If a $3$-uniform hypergraph has ${x \choose 3}$ edges, then it has at most ${x \choose 4}$ copies of $K^3_4$

Question

Show that if a 3-uniform hypergraph has ${x \choose 3}$ edges (for some positive real number $x$), then it has at most ${x \choose 4}$ copies of $K^3_4$ (the complete $3$-uniform hypergraph on $4$ vertices). Show that the bound is tight for every integer $x \geq 3$.

Answer 1

Intuitively this is easy to see: with a fixed number of hyperedges, you will maximize the number of complete subgraphs when the hyperedges share as many vertices as possible. So in your case: consider the complete 3-uniform hypergraph on $x$ vertices. It has $\binom{x}{3}$ hyperedges (as requested), and contains $\binom{x}{4}$ copies of $K_4^3$. This proves that the upper bound is tight.

Answer 2

This is a special case of the Kruskal–Katona theorem.

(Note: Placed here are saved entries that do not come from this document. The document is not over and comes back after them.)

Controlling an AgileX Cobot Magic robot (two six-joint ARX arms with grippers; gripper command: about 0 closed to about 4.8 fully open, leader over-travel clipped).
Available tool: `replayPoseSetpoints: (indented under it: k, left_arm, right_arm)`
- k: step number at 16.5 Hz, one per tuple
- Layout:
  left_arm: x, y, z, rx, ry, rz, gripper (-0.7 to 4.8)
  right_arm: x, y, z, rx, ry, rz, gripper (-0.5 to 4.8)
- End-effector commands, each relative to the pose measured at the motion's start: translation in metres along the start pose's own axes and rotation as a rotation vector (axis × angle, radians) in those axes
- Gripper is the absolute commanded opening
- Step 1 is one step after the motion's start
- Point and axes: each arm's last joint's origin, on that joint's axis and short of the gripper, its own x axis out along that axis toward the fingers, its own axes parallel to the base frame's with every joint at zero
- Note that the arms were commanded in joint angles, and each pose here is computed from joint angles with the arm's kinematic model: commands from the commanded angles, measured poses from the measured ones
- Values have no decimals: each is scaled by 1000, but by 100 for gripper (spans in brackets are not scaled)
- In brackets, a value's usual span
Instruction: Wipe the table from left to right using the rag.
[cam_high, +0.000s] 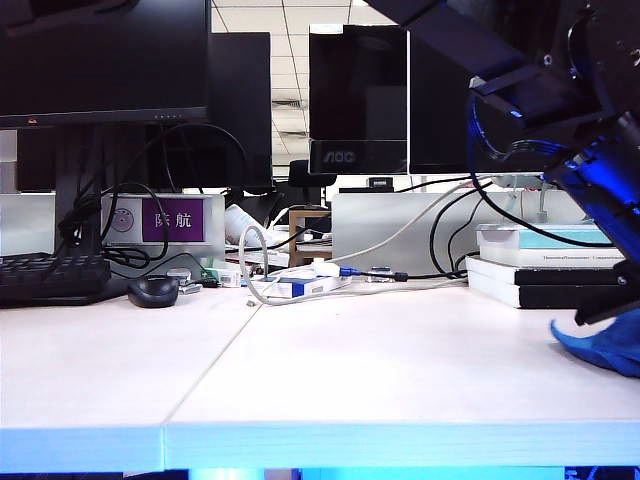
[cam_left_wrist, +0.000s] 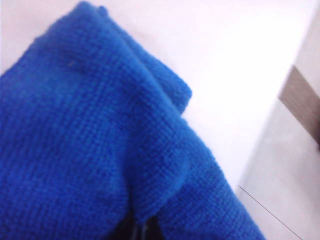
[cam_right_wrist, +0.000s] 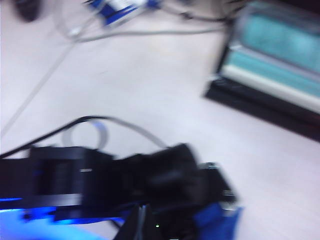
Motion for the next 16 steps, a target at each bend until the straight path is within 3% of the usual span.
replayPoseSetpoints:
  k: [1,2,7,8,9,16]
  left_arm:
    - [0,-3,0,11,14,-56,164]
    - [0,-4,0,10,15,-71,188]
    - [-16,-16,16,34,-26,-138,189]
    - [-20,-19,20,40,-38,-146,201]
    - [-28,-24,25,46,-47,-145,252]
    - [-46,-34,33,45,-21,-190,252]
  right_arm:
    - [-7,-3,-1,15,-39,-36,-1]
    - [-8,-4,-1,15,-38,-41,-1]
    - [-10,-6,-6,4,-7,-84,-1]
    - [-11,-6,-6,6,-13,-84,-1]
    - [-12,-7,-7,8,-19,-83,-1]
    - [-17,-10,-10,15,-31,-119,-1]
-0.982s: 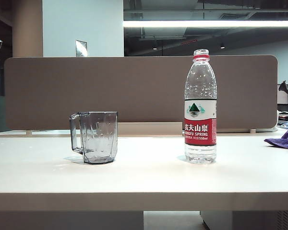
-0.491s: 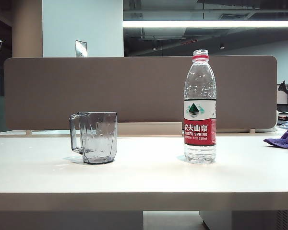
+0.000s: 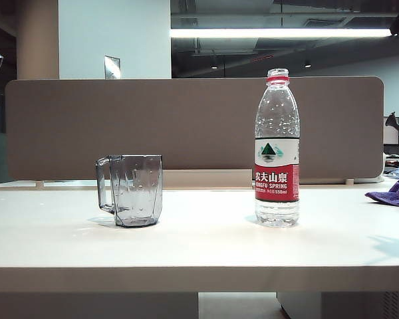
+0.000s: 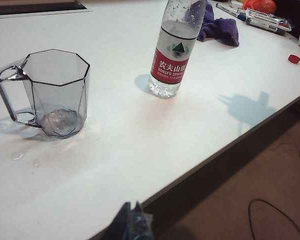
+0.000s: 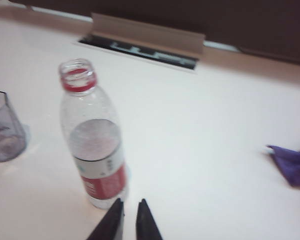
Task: Pick up the mineral water bottle on the table and pour a little water into the mug.
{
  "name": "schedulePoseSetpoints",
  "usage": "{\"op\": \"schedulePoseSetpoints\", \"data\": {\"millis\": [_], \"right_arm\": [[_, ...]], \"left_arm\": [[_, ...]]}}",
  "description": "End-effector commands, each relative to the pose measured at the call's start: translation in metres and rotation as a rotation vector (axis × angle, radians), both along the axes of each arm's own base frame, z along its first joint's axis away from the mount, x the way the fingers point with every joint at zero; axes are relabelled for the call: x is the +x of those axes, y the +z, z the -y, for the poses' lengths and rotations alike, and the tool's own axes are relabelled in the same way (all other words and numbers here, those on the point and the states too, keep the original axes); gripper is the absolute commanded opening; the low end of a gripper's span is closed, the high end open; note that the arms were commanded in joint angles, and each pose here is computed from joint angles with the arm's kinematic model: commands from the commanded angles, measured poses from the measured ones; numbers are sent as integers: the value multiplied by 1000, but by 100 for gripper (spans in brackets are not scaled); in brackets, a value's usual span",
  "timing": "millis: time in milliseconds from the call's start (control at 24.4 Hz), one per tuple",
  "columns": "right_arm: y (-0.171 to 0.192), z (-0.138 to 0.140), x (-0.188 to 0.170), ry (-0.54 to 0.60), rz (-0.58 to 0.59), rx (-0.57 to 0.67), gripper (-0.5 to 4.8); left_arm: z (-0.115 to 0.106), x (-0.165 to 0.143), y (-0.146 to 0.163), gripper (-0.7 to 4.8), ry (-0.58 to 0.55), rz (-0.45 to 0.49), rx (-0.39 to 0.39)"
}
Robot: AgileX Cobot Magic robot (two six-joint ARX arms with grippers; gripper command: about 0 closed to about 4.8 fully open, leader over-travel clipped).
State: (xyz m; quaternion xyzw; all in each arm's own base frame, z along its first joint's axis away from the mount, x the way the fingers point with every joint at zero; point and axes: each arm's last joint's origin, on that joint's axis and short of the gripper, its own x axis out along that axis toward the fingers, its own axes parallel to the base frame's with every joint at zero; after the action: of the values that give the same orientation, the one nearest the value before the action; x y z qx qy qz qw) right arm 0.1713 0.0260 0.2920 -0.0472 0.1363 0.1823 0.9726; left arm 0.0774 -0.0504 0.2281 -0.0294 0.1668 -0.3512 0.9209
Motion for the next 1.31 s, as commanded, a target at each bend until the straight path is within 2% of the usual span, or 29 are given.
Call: {"op": "schedulePoseSetpoints", "data": {"millis": [41, 123, 245, 409, 450, 491, 532, 573, 695, 818, 900, 1146, 1309], "right_arm": [[-30, -7, 2, 18, 70, 104, 63], [-61, -14, -2, 33, 70, 128, 68], [-89, -19, -10, 39, 101, 128, 100], [-122, -21, -22, 63, 191, 178, 127], [-124, -21, -22, 47, 193, 196, 156], [-125, -21, -19, 46, 191, 198, 235], [-125, -22, -18, 48, 191, 198, 270], [-126, -22, -17, 48, 188, 197, 286], [-133, -24, -11, 46, 167, 191, 289], [-137, -27, -1, 45, 147, 186, 410], [-138, -29, 6, 44, 137, 184, 451], [-132, -38, 39, 49, 142, 186, 479], [-130, -44, 56, 75, 129, 188, 479]], "left_arm": [[0, 0, 3, -3, -6, 16, -10], [0, 0, 3, -4, -5, 17, -10], [0, 0, 3, -4, -6, 17, -10], [0, 0, 3, -3, -6, 16, -10], [0, 0, 3, -3, -6, 16, -10], [0, 0, 3, -4, -5, 17, -10], [0, 0, 3, -3, -5, 17, -10], [0, 0, 3, -4, -5, 16, -10], [0, 0, 3, -4, -5, 17, -10], [0, 0, 3, -4, -6, 16, -10], [0, 0, 3, -4, -5, 17, -10], [0, 0, 3, -3, -6, 16, -10], [0, 0, 3, -4, -6, 16, -10]]}}
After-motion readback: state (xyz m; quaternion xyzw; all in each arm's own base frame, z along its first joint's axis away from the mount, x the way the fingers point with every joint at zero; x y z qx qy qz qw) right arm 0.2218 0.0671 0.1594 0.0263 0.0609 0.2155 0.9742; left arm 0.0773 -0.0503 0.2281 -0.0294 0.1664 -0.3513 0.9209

For a set $S$, let $\binom Sk$ denote all the $k$-element subsets of $S$. Lovász's simplified formulation of the Kruskal–Katona theorem says the following.

For any $n$ and $k$, take any $\mathcal F \subseteq \binom{[n]}{k}$ with $|\mathcal F| = \binom xk$. (Here, $x$ can be any real number, so any $|\mathcal F|$ can be expressed as $\binom xk$ for some $x$.) Let the shadow $\Delta(\mathcal F)$ be defined as $\bigcup_{A \in \mathcal F} \binom{A}{k-1}$. Then $|\Delta(\mathcal F)| \ge \binom{x}{k-1}$.

In this case, let $k=4$ and let $\mathcal F$ be the set of all $4$-element sets that induce a copy of $K_4^3$ in the hypergraph. In this case, the shadow $\Delta(\mathcal F)$ is a subset of the edge set of the hypergraph (there may also be edges not part of any $K_4^3$). The statement we want to show is just the contrapositive of what Kruskal–Katona tells us.